- Manvi Location in Karnataka, India
- Coordinates: 15°59′00″N 77°03′00″E﻿ / ﻿15.9833°N 77.05°E
- Country: India
- State: Karnataka
- District: Raichur
- Lok Sabha Constituency: Raichur

Area
- • Total: 10 km^{2} (3.9 sq mi)
- Elevation: 361 m (1,184 ft)

Population (2001)
- • Total: 46,465
- • Density: 3,761.3/km^{2} (9,742/sq mi)
- Demonym: Manvian

Languages
- • Official: Kannada
- Time zone: UTC+5:30 (IST)
- PIN: 584 123
- Telephone code: 08538
- Vehicle registration: KA-36
- Website: www.manvitown.mrc.gov.in

= Manvi =

Manvi or Mānvi is a City in the Raichur district of the Indian state of Karnataka.
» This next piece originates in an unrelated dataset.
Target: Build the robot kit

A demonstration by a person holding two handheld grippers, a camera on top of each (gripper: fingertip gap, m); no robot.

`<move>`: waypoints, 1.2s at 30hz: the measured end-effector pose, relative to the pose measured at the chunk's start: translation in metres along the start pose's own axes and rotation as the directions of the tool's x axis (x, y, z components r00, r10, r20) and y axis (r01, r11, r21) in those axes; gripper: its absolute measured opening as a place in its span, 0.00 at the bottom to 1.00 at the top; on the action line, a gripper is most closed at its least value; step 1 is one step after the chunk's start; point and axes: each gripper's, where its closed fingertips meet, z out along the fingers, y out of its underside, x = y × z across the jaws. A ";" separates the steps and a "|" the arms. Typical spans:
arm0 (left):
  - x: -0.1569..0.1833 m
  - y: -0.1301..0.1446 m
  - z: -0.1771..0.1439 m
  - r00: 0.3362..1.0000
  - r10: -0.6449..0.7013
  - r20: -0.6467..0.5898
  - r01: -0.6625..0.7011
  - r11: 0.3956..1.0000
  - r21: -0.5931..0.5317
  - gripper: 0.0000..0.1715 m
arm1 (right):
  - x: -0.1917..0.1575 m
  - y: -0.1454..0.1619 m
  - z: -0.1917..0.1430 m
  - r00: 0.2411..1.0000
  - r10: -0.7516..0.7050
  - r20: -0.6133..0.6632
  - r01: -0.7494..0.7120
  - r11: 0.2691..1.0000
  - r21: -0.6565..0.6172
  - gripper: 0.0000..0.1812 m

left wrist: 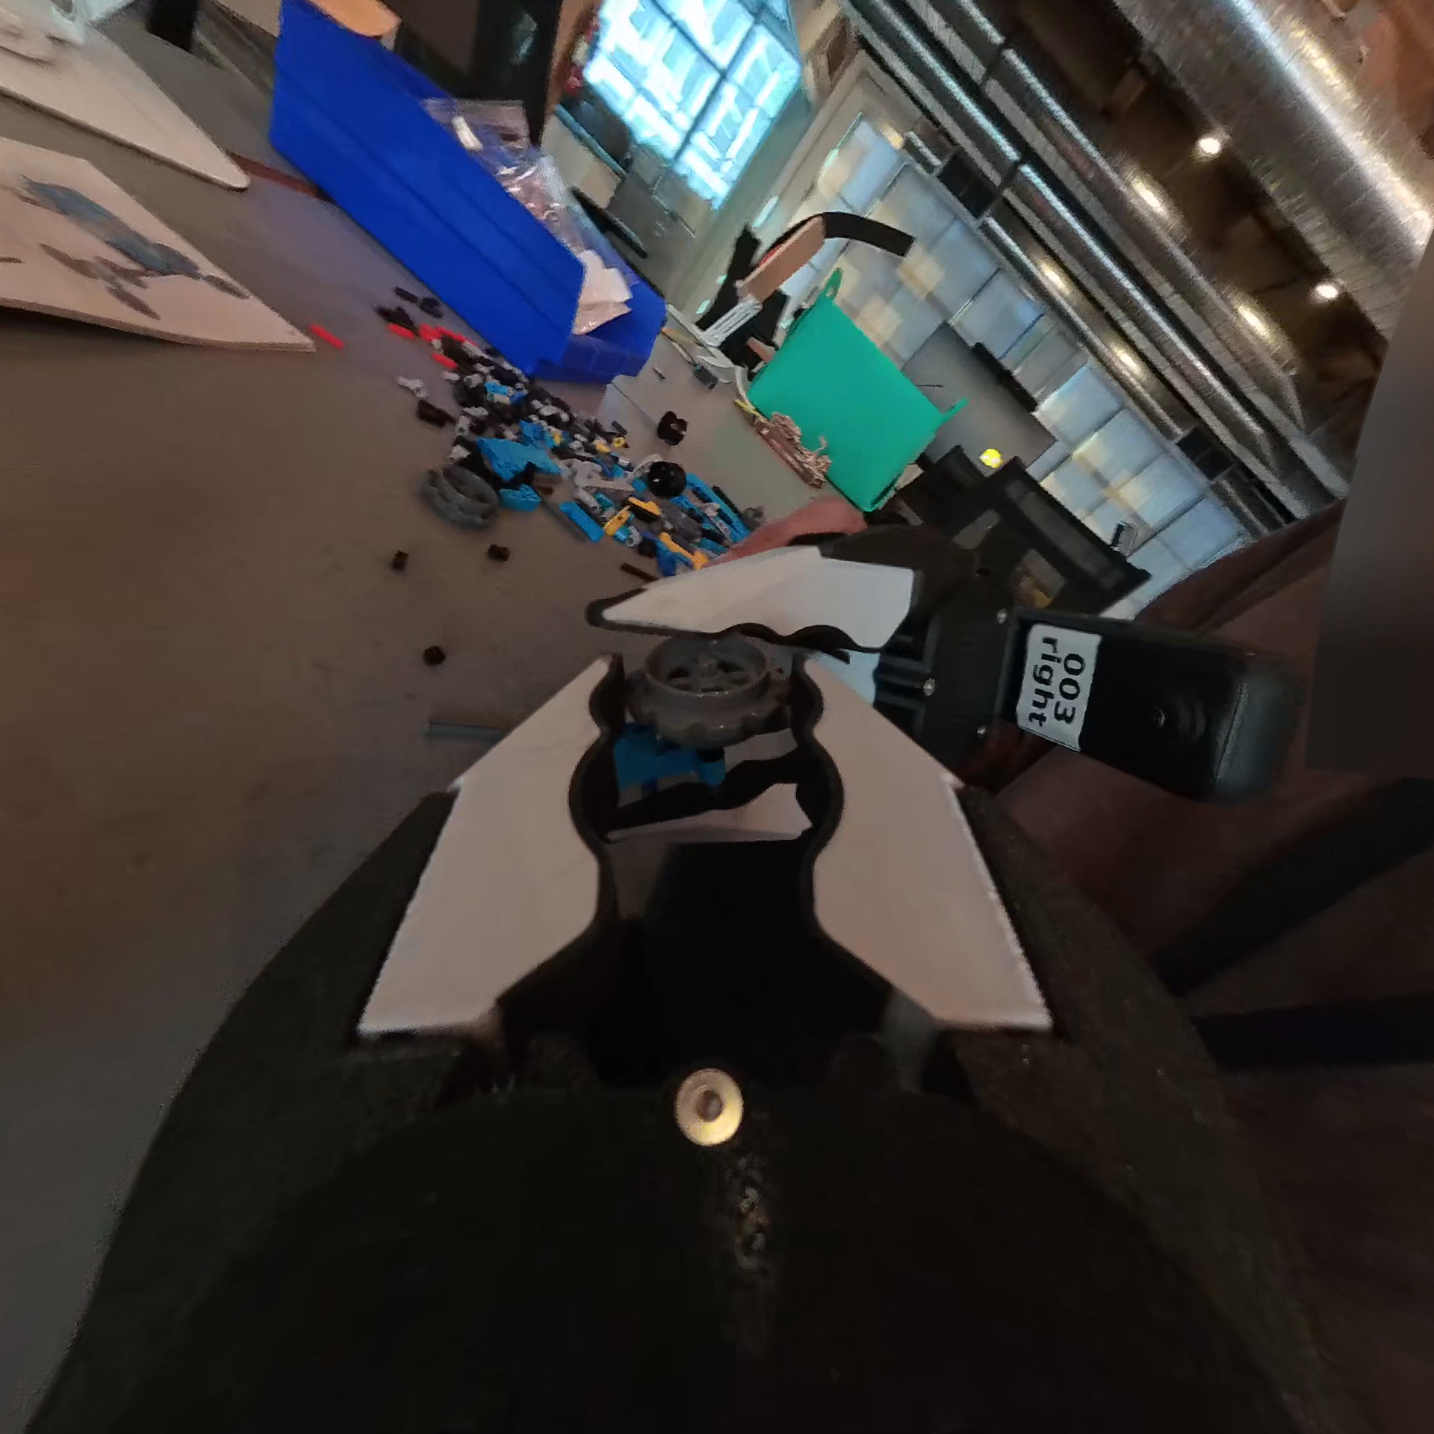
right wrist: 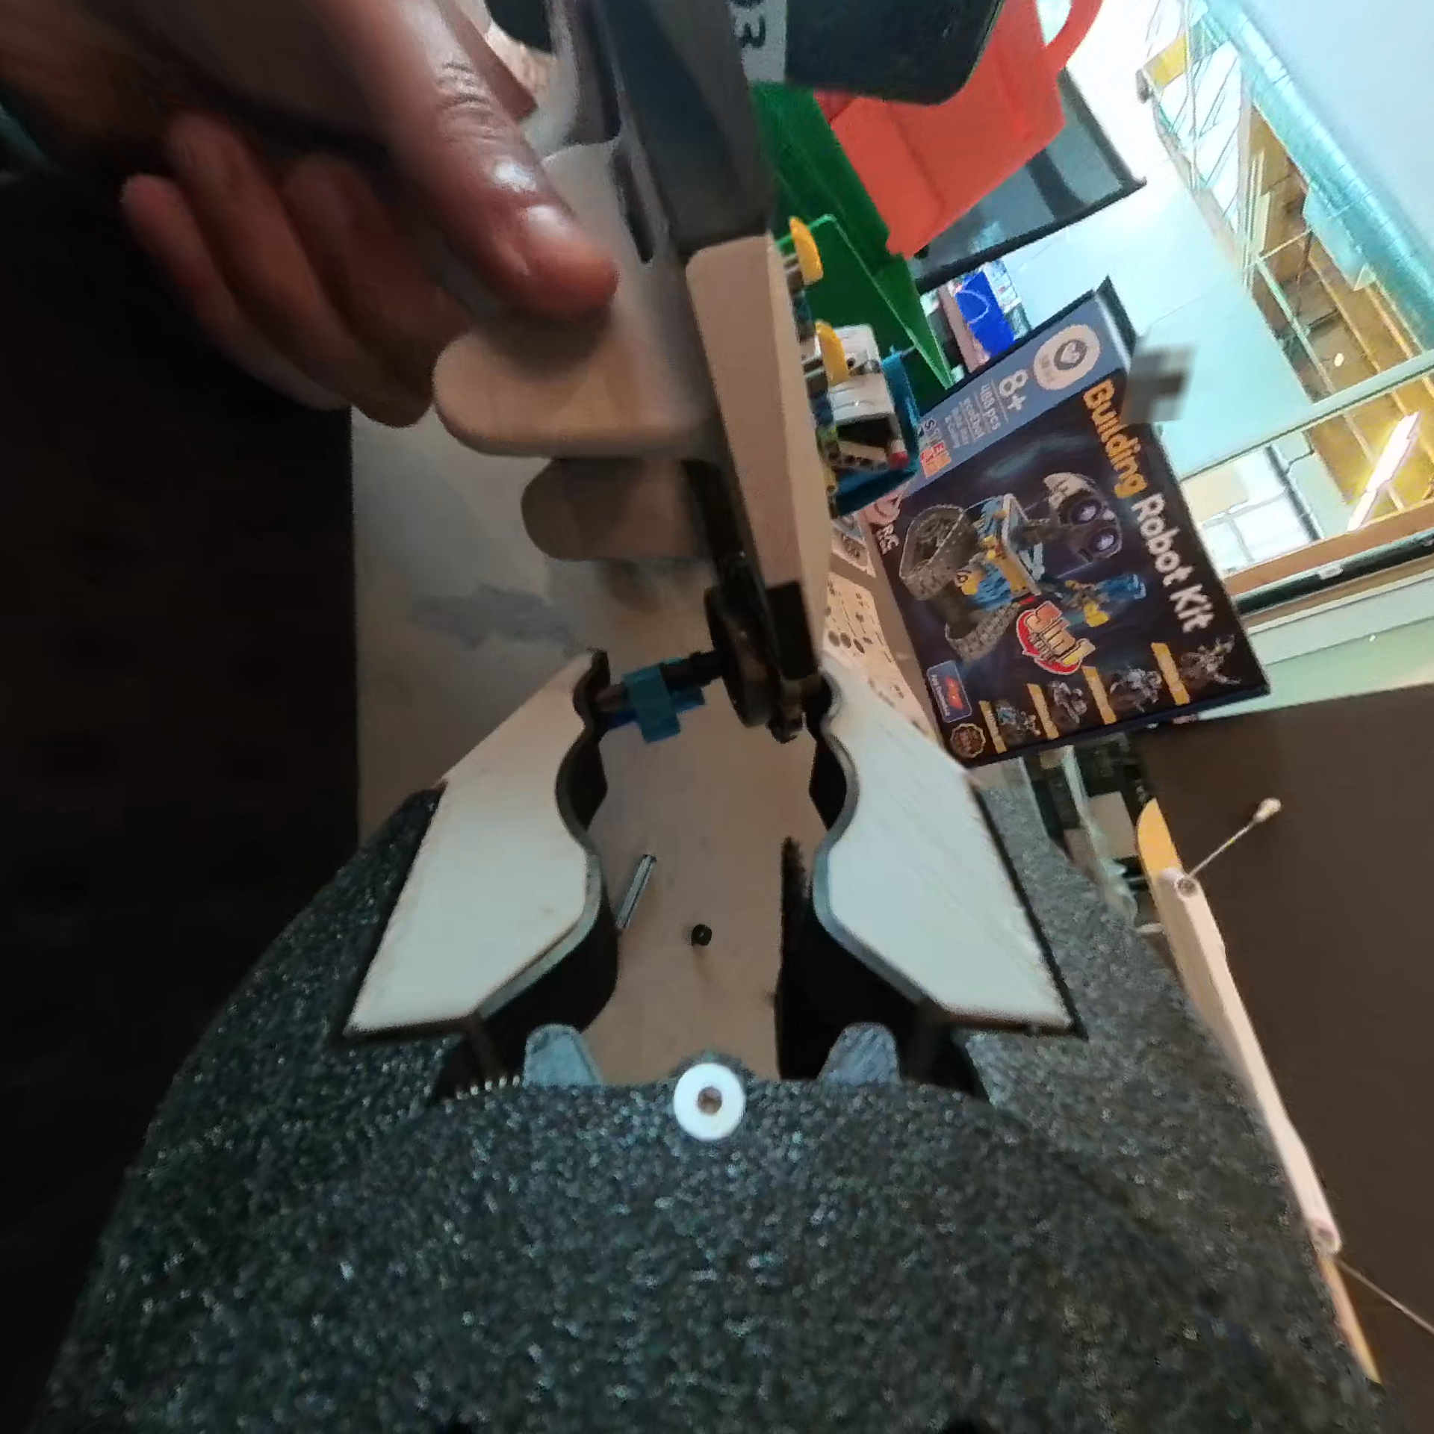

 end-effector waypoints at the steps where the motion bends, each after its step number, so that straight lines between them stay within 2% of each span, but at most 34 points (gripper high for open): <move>1: -0.001 0.001 0.001 1.000 -0.002 0.009 0.002 1.000 -0.002 0.24 | -0.001 0.004 0.002 1.000 0.002 0.012 -0.002 1.000 -0.019 0.28; 5: -0.004 0.005 0.002 1.000 -0.012 0.022 0.012 1.000 -0.020 0.24 | -0.008 0.007 0.001 0.994 0.065 0.086 -0.061 0.997 -0.042 0.27; 8: -0.007 0.003 0.001 0.999 -0.033 0.030 0.033 0.999 -0.010 0.24 | -0.007 0.006 0.005 0.977 0.172 0.123 -0.170 0.985 -0.030 0.28; 10: -0.009 0.002 0.002 0.998 -0.052 0.027 0.053 0.999 -0.006 0.24 | 0.002 0.006 0.007 0.969 0.227 0.094 -0.226 0.974 -0.015 0.28; 12: -0.011 0.002 0.002 0.997 -0.068 0.030 0.069 0.998 -0.009 0.28 | 0.012 0.012 0.010 0.973 0.229 0.035 -0.228 0.973 -0.036 0.28; 15: -0.016 -0.003 -0.001 0.995 -0.098 0.036 0.097 0.995 0.030 0.20 | 0.014 0.016 0.016 0.978 0.207 -0.002 -0.207 0.977 -0.054 0.28; 19: -0.023 -0.007 -0.003 0.986 -0.165 0.020 0.164 0.985 0.051 0.19 | 0.017 0.015 0.020 0.987 0.158 -0.036 -0.159 0.986 -0.046 0.28; 23: -0.032 -0.011 -0.006 0.979 -0.194 0.060 0.189 0.978 0.088 0.18 | 0.021 0.021 0.024 0.975 0.220 -0.033 -0.221 0.974 -0.047 0.28; 28: -0.034 -0.008 0.000 0.978 -0.192 0.079 0.187 0.980 0.066 0.10 | 0.026 0.016 0.029 0.963 0.266 -0.042 -0.268 0.963 -0.030 0.28; 29: -0.034 -0.010 -0.001 0.980 -0.183 0.079 0.176 0.981 0.082 0.03 | 0.025 0.017 0.030 0.965 0.258 -0.046 -0.260 0.965 -0.037 0.29; 33: -0.026 -0.012 -0.001 0.990 -0.123 0.069 0.117 0.989 0.088 0.03 | 0.024 0.014 0.026 0.961 0.273 -0.035 -0.274 0.962 -0.015 0.29; 36: -0.023 -0.013 -0.003 0.993 -0.108 0.056 0.102 0.991 0.089 0.03 | 0.020 0.007 0.020 0.946 0.324 0.028 -0.325 0.945 0.021 0.31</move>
It is the municipal headquarters of the Manvi taluk.
Manvi is governed by a municipal corporation.

==Geography==
Manvi is located in the Raichur district of Karnataka State, India. It has an administrative-limits area of 10 square kilometers (3.86 square miles,) at an average elevation of 362 meters (1187 ft).

==Demographics==
As of the 2011 India census, Manvi's population was 51% male and 49% female. The town has an average literacy rate of 47%, lower than the national average of 59.5%; male literacy is 55% and female literacy is 39%. In Manvi, 17% of the population is under six years old.

== Education ==

Loyola College, Manvi is based in Manvi.